The analysis of the experimental results reveals a general trend: MAE and RMSE results of all methods increase with w. This effect is attributed to the fact that the window length directly impacts the privacy budget allocated to each timestamp. However, with a continuous increase in the window length w, the privacy utility may not exhibit a straightforward decrease and can potentially remain stable or even improve.
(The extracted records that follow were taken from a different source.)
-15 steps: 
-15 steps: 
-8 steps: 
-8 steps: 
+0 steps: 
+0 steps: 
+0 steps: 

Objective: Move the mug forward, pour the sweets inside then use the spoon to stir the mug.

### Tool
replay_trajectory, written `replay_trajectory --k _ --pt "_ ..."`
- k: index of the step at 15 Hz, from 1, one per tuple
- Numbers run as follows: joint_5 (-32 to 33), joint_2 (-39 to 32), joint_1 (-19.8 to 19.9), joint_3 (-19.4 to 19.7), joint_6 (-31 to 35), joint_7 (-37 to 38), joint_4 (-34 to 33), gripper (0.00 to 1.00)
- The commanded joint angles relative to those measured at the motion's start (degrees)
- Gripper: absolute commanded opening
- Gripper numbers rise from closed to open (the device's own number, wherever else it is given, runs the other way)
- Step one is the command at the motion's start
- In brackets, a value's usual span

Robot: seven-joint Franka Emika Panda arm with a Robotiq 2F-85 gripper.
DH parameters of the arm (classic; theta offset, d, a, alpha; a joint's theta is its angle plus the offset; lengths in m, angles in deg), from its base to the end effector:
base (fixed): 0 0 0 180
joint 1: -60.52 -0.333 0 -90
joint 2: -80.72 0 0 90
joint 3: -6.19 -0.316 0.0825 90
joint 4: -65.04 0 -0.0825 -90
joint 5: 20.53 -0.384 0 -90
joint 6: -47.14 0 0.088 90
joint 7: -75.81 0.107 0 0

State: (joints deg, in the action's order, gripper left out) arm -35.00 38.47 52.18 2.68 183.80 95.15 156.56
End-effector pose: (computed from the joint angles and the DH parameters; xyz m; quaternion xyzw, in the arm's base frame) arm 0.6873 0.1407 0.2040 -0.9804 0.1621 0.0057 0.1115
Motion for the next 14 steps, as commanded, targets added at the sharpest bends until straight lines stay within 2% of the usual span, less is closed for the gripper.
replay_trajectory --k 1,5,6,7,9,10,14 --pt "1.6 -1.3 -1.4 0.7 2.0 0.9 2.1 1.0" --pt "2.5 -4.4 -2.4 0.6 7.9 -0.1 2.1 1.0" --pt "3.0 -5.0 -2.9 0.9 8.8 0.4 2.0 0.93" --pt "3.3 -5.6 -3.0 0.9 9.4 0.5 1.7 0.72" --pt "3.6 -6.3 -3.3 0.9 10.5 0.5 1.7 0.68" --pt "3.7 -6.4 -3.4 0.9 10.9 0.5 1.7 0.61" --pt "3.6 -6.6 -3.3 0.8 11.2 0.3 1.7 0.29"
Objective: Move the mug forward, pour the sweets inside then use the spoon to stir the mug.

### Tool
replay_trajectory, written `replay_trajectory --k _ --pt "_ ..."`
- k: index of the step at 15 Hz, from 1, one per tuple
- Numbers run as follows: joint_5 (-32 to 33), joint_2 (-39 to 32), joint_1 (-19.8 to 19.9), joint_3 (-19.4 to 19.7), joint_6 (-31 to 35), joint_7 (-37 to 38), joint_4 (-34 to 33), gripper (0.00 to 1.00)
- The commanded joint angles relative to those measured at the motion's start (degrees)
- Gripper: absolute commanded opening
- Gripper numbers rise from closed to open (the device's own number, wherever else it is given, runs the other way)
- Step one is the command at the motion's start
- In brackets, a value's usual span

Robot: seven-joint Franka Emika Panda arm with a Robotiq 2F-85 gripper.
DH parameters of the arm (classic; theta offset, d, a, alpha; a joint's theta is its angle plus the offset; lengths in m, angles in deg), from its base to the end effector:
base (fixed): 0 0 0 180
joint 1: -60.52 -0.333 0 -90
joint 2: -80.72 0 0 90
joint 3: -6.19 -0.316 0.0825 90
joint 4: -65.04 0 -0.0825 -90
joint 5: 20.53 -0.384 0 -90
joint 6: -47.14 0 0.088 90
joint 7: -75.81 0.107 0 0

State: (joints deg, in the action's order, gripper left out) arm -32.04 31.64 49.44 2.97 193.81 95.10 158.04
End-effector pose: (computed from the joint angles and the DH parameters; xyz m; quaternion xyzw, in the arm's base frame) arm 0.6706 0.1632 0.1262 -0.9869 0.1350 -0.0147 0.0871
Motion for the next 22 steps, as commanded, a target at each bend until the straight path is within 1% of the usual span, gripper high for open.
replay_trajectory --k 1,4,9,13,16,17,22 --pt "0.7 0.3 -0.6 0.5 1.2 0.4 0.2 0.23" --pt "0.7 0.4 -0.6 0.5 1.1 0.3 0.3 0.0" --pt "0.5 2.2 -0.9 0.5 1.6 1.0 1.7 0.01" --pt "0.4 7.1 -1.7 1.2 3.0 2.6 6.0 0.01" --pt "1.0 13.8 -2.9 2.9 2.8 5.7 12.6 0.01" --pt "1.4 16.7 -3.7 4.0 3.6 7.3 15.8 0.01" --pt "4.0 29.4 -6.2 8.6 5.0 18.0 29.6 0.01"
The occurrence of this phenomenon depends on the intrinsic characteristics of datasets.

Fig. 6

MAE vs. w while fixing \(\epsilon \) = 1.0 (a) T-Drive (b) ShangHai datasets

Fig. 7

MRE vs. w while fixing \(\epsilon \) = 1.0 (a) T-Drive (b) ShangHai datasets

Moreover, LPBD consistently demonstrates lower errors compared to LBA and LSM. This improvement can be attributed to LPBD’s capability to allocate a more appropriate and adequate amount of privacy budget to temporal correlation timestamps within the sliding window. In contrast, the baseline method tends to minimize the ratio of privacy budget allocation within the sliding window, which results in insufficient protection for temporal correlation location data points.
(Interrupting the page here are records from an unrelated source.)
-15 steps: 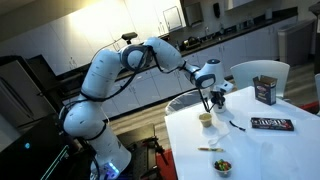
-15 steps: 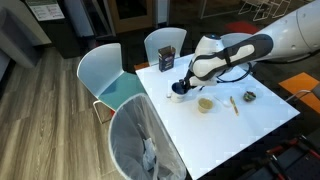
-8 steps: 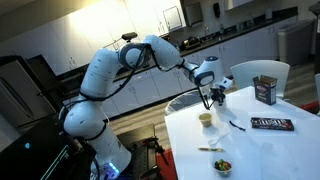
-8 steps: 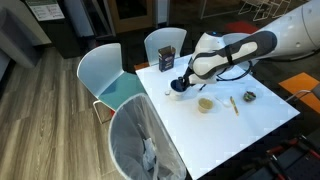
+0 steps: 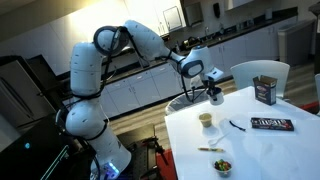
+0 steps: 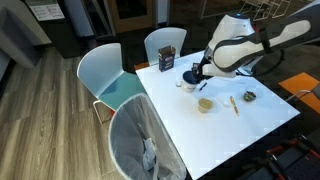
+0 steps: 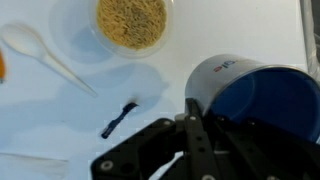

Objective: Move the mug forward, pour the sweets inside then use the spoon to stir the mug.

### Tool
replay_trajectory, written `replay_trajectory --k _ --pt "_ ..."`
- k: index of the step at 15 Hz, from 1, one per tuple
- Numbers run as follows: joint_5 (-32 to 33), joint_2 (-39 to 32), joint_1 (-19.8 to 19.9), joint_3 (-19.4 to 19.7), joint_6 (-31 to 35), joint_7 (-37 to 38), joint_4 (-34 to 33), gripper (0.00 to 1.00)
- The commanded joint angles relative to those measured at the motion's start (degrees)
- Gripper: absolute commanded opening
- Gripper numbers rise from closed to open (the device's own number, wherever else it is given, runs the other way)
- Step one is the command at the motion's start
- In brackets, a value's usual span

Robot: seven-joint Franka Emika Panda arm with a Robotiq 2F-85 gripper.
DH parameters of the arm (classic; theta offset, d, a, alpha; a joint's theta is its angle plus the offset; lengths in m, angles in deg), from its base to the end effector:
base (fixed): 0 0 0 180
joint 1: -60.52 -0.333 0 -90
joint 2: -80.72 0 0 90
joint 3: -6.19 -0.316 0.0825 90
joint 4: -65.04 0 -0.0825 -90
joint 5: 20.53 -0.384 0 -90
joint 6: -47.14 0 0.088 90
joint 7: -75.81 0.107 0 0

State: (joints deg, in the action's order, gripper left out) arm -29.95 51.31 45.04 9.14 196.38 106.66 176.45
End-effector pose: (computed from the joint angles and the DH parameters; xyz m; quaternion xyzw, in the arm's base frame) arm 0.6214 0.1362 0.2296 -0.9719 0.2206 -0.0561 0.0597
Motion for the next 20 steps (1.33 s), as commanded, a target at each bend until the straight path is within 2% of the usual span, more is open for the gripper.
replay_trajectory --k 1,6,8,11,15,17,20 --pt "2.6 12.1 -1.8 2.9 3.0 8.9 14.2 0.01" --pt "7.7 24.4 0.2 3.2 3.4 21.8 30.2 0.01" --pt "9.5 28.2 2.3 2.6 3.8 26.9 36.3 0.01" --pt "7.3 31.8 6.9 1.4 4.5 29.1 42.9 0.01" --pt "6.0 32.7 12.6 1.4 6.2 30.5 47.8 0.01" --pt "5.4 30.8 14.5 1.4 6.7 31.1 48.1 0.01" --pt "8.1 26.3 16.3 1.6 7.5 35.9 47.5 0.01"
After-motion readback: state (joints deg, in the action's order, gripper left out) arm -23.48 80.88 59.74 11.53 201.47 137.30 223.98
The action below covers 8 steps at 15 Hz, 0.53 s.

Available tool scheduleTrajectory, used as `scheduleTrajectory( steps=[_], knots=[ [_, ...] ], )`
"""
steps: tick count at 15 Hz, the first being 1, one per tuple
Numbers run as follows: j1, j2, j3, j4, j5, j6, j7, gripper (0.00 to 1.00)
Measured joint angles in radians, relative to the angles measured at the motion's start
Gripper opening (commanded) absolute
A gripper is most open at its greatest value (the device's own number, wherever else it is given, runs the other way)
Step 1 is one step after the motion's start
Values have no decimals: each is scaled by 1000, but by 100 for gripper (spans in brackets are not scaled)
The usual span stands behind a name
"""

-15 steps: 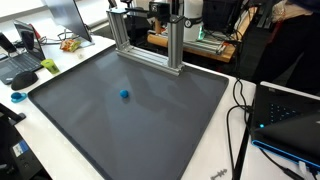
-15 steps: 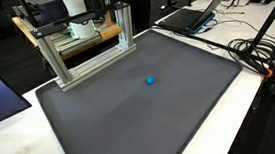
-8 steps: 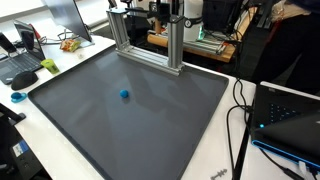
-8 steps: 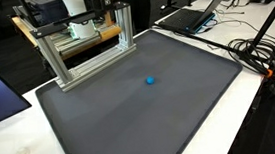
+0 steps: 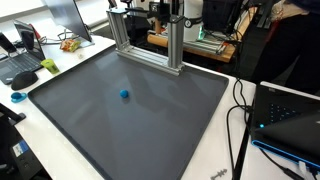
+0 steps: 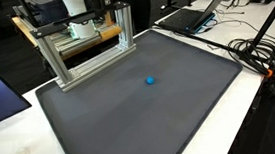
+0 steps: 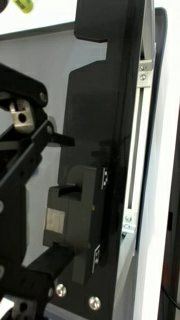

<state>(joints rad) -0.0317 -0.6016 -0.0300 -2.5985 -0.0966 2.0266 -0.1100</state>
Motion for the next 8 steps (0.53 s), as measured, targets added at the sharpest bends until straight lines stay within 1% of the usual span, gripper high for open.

Table 4 presents the MRE values of different methods with varying w, providing additional validation of the utility improvement achieved by LPBD.

7 Conclusion

This paper proposed a novel privacy-preserving mechanism named LPBD that preserves the privacy of continuously generated streaming location data provided by various users in a local environment. LPBD is allowed to process temporally correlated data through well-designed privacy budget distribution strategies. The experiments have been conducted, and results show that LPBD ensures high accuracy, strong stability, and low error improvement over the baseline methods. The mechanism’s performance over the well-known datasets and comparison with baseline methods showed that LPBD is more secure, efficient, and optimal. The future aim of this work is to reduce the consumption of the privacy budget while ensuring privacy protection strength and to expand the scheme to other areas, such as solving the privacy protection scenario of various entities accessing multimedia data.